An instructor told an Israeli student, "You must know a lot about settler colonialism. How do you feel about that?" Another Israeli was called an occupier. An Israeli IDF veteran attended a class about the conflict, saying that the IDF was presented as an "army of murderers." The instructor pointed at the student in front of the rest of the class and said she should be considered one of the murderers, the report said.
A Jewish, non-Israeli student was told, "It's such a shame that your people survived in order to commit mass genocide." Other students avoided identifying as Jewish or Israeli in class.
During a required introductory course for more than 400 students at the Mailman School of Public Health, a teacher told students that three Jewish donors to the school were "laundering blood money" and called Israel "so-called Israel." The teacher later dismissed complaints as coming from "privileged white students."
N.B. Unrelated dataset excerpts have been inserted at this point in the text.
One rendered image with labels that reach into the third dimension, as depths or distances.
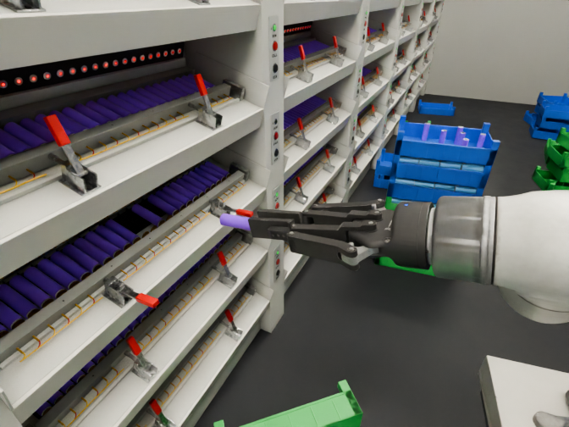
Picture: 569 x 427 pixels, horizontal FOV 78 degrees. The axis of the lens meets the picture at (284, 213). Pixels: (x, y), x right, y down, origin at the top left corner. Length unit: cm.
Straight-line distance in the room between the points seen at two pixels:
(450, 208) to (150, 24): 43
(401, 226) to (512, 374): 61
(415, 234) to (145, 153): 40
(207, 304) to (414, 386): 64
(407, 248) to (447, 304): 104
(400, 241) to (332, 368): 80
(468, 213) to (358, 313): 95
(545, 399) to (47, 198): 93
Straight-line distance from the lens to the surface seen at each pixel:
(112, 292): 60
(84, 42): 48
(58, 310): 58
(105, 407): 73
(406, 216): 39
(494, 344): 136
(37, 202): 49
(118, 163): 55
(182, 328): 79
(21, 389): 56
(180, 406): 93
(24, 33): 44
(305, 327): 123
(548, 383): 97
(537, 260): 37
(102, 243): 66
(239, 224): 51
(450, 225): 38
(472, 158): 127
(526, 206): 38
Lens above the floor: 94
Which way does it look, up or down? 32 degrees down
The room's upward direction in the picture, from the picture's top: straight up
Some instructors encouraged students during class to attend anti-Israel protests, canceled classes for the protests, moved classes off campus to use the classes as "political organizing sessions," and held classes in the protest encampment, where "Zionists" were not welcome.
Many students told the task force that teachers issued moral condemnations of Israel in unrelated classes. An introductory astronomy class started with a discussion of the "genocide" in Gaza, and in an introductory Arabic class, a teacher taught students the sentence, "The Zionist lobby is the most supportive of Joe Biden." Another instructor told her students in a class on advocacy that reports of sexual violence by Hamas were exaggerated or fabricated.
One student objected to a teacher about a course's framing of the Israeli-Palestinian conflict in an email that the student had considered private. The instructor then read the email aloud to the class, without the student's permission, arguing against the email's positions.
Graduate students told each other to "teach for Palestine," regardless of subject, and anti-Zionist content was a "central element" in classes on feminism, photography, architecture, music and nonprofit management.